→ **EXERCISE DESCRIPTION**
All records below are to be repeated exactly, with the pictures left out.

Saved data entries
++++++++++++++++++++

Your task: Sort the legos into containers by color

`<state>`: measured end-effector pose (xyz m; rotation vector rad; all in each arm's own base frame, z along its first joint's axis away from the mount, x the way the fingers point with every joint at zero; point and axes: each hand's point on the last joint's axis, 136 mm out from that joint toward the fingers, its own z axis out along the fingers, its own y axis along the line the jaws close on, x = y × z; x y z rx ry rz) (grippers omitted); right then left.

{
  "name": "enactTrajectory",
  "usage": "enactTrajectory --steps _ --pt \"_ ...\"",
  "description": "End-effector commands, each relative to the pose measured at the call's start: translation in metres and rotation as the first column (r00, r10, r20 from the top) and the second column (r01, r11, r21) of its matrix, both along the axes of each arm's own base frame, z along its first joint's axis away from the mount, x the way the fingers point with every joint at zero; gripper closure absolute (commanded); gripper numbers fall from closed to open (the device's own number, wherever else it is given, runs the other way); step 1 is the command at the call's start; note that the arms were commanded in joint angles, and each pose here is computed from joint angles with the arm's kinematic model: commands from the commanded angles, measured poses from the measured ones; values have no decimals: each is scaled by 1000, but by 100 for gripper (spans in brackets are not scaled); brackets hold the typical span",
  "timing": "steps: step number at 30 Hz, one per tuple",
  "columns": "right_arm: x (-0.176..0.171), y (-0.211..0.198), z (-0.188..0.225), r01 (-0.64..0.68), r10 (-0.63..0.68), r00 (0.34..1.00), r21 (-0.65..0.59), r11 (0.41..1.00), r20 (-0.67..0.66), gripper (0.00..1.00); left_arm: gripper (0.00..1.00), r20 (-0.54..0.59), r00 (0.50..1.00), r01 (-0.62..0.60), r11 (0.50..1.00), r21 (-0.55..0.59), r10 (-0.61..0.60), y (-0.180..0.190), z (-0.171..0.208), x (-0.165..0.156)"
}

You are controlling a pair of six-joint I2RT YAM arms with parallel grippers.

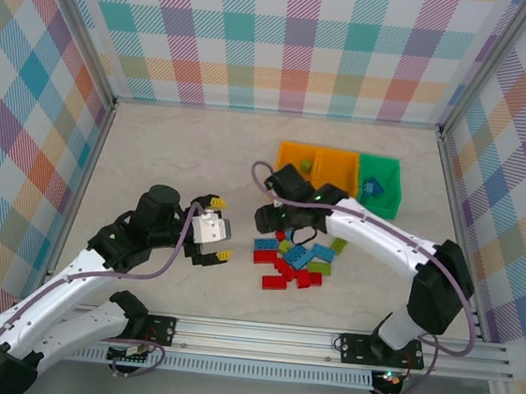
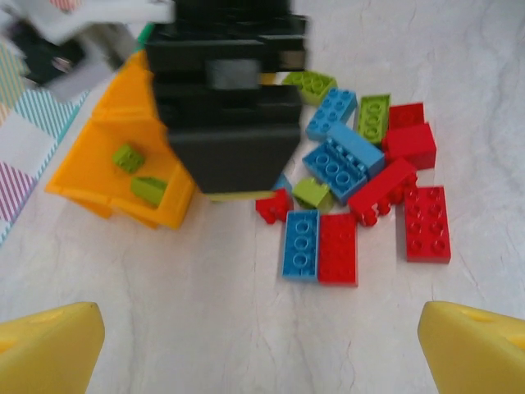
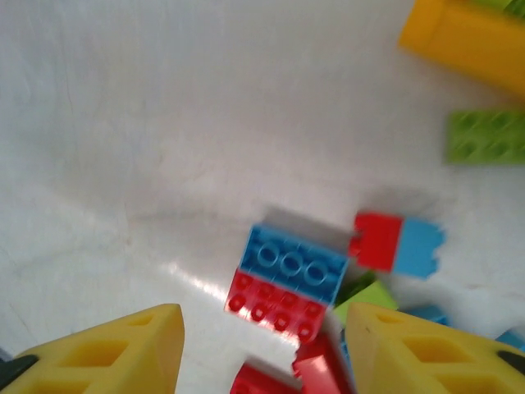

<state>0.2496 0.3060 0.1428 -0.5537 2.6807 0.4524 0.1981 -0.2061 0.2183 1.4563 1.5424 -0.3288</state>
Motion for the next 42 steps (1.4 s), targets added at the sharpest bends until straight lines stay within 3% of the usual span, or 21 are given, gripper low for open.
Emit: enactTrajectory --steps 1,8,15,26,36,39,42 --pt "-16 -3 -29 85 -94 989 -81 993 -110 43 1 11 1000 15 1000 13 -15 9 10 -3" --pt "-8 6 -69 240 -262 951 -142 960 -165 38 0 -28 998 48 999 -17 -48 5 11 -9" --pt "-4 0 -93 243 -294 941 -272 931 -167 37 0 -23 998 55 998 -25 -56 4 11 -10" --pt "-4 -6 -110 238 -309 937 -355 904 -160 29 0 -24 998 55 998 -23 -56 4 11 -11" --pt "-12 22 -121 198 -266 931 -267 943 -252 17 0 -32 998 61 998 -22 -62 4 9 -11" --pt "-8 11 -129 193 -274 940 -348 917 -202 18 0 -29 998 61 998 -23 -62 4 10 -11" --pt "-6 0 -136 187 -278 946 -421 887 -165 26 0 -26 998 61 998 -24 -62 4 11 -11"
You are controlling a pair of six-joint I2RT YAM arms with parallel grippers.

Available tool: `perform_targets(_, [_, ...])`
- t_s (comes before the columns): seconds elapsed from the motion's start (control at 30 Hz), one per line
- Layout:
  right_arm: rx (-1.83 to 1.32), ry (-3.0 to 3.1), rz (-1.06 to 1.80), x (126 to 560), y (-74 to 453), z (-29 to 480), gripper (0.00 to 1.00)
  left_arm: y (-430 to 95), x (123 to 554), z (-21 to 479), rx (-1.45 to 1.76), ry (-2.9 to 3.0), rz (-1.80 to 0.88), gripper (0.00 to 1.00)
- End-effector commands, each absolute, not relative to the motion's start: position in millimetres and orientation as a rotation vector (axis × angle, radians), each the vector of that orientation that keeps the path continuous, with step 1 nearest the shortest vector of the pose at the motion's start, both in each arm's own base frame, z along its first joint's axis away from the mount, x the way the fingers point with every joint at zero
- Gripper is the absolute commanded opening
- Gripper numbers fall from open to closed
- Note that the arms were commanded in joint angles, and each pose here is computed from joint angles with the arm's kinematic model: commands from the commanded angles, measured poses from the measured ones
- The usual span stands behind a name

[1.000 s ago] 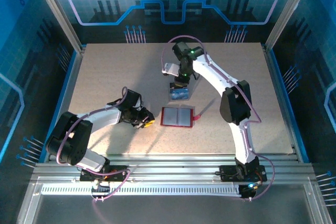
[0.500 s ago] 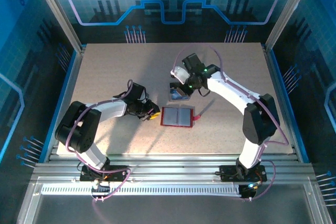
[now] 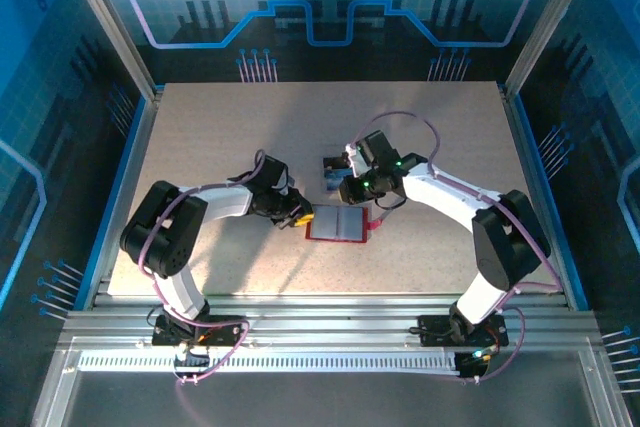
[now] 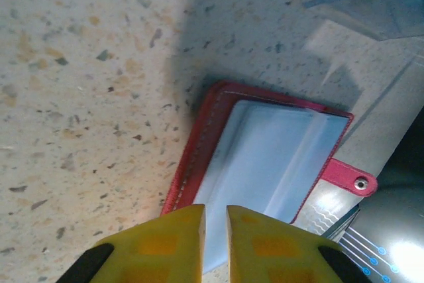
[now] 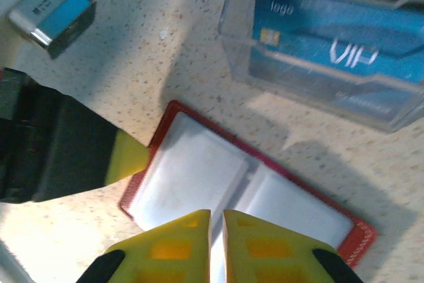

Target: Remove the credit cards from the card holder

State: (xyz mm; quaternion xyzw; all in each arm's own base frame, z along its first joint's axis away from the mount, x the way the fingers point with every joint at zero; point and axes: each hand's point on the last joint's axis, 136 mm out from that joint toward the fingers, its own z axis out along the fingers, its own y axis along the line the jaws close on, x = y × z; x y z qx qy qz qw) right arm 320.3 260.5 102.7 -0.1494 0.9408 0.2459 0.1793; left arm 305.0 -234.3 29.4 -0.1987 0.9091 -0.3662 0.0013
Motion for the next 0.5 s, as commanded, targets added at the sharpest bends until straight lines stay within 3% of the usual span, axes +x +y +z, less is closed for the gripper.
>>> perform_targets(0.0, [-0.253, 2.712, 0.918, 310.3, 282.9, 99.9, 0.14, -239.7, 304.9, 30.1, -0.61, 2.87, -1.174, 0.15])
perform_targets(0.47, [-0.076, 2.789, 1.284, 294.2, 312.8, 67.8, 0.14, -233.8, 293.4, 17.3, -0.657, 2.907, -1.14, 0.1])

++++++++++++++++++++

→ **SOLUTION FOR THIS PROBLEM**
Your task: Sort the legos into containers by color

`<state>`: measured end-effector pose (xyz m; rotation vector rad; all in each arm's own base frame, z along its first joint's axis away from the mount, x the way the fingers point with every joint at zero; point and axes: each hand's point on the last joint's axis, 136 mm out from that joint toward the fingers, its own z axis out along the fingers, its own y axis along the line the jaws close on, x = y × z; x y z rx ry rz) (grippers omitted); right then left.

{
  "name": "enactTrajectory",
  "usage": "enactTrajectory --steps _ --pt \"_ ...\"",
  "description": "End-effector commands, each relative to the pose measured at the call's start: translation in metres and rotation as the first column (r00, r10, r20 from the top) and the second column (r01, r11, r21) of its matrix, both along the axes of each arm's own base frame, z along its first joint's axis away from the mount, x the way the fingers point with every joint at zero; gripper closure absolute (commanded); gripper numbers fall from closed to open (the device's own number, wherever else it is given, runs the other way); step 1 is the command at the call's start; note that the arms were commanded in joint angles, and each pose here is computed from joint angles with the arm's kinematic model: commands from the commanded angles, measured poses from the measured ones; values have no decimals: each is scaled by 1000, but by 100 for gripper (spans in brackets are not scaled); brackets hold the typical span",
  "timing": "steps: step number at 30 Hz, one per tuple",
  "columns": "right_arm: x (-0.176..0.171), y (-0.211..0.198), z (-0.188..0.225), r01 (-0.64..0.68), r10 (-0.63..0.68), r00 (0.34..1.00), r21 (-0.65..0.59), r11 (0.41..1.00), r20 (-0.67..0.66), gripper (0.00..1.00); left_arm: gripper (0.00..1.00), r20 (-0.54..0.59), r00 (0.50..1.00), r01 (-0.62..0.60), r11 (0.50..1.00), r21 (-0.55..0.59), r10 (-0.61..0.60), y (-0.180..0.190), z (-0.171..0.208), x (-0.165..0.156)"
}

You are controlling a pair of six-joint I2RT YAM arms with parallel grippers.


<state>0.2496 0.3060 0.1428 -0.5537 2.6807 0.4524 0.1981 -0.2061 0.2183 1.4563 1.5424 -0.3288</state>
Motion for the next 42 steps (1.4 s), targets added at the sharpest bends until straight lines stay within 3% of the usual span, or 21 are given, gripper low for open.
Emit: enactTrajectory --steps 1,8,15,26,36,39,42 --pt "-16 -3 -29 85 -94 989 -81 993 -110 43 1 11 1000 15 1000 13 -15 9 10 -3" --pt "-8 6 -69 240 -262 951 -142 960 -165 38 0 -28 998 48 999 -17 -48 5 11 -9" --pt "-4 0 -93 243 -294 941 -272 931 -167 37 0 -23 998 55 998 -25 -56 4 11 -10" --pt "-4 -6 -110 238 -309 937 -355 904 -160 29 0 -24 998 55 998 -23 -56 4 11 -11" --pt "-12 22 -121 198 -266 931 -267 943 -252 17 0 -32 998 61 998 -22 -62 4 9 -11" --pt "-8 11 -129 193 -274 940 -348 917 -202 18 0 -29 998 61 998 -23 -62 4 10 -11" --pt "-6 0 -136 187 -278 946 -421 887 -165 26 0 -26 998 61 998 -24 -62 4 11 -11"
You are controlling a pair of six-joint I2RT YAM arms with parallel grippers.

Available tool: `perform_targets(_, [_, ...])`
- t_s (comes before the columns): seconds elapsed from the motion's start (control at 30 Hz), one per line
- Layout:
  right_arm: rx (-1.83 to 1.32), ry (-3.0 to 3.1), rz (-1.06 to 1.80), x (126 to 560), y (-74 to 453), z (-29 to 480), gripper (0.00 to 1.00)
  left_arm: y (-430 to 95), x (123 to 554), z (-21 to 479), rx (-1.45 to 1.76), ry (-2.9 to 3.0), rz (-1.80 to 0.88), gripper (0.00 to 1.00)
- End-effector commands, each absolute, not relative to the motion's start: position in millimetres and orientation as a rotation vector (axis × angle, radians), each the vector of that orientation that keeps the path continuous, with step 1 nearest the shortest vector of the pose at the motion's start, both in each arm's own base frame, z along its first joint's axis away from the mount, x the way the fingers point with every joint at zero
- Gripper is the absolute commanded opening
- Gripper numbers fall from open to closed
- Note that the arms were commanded in joint angles, and each pose here is computed from joint angles with the arm's kinematic model: commands from the commanded angles, measured poses from the measured ones
- The usual span stands behind a name

[1.000 s ago] 
[0.500 s ago] 
[now] 
[now] 
[now] 

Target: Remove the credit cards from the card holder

State: (xyz mm; quaternion xyzw; all in each arm's own base frame, z along its first joint's axis away from the mount, x the way the fingers point with every joint at zero; point and axes: each hand's point on the last joint's axis, 136 mm out from that joint toward the fingers, its own z axis out along the fingers, its own y axis along the line the jaws close on, x = y × z; x y z qx qy qz qw) right arm 320.3 260.5 102.7 -0.1494 0.9408 0.2459 0.1793; left arm 305.0 -234.3 29.4 -0.1987 0.9091 -0.3662 0.0013
Motion for the next 0.5 s, as commanded, targets added at the sharpest bends until straight lines stay within 3% of the usual span, axes +x +y +z, less is closed for the gripper.
>>> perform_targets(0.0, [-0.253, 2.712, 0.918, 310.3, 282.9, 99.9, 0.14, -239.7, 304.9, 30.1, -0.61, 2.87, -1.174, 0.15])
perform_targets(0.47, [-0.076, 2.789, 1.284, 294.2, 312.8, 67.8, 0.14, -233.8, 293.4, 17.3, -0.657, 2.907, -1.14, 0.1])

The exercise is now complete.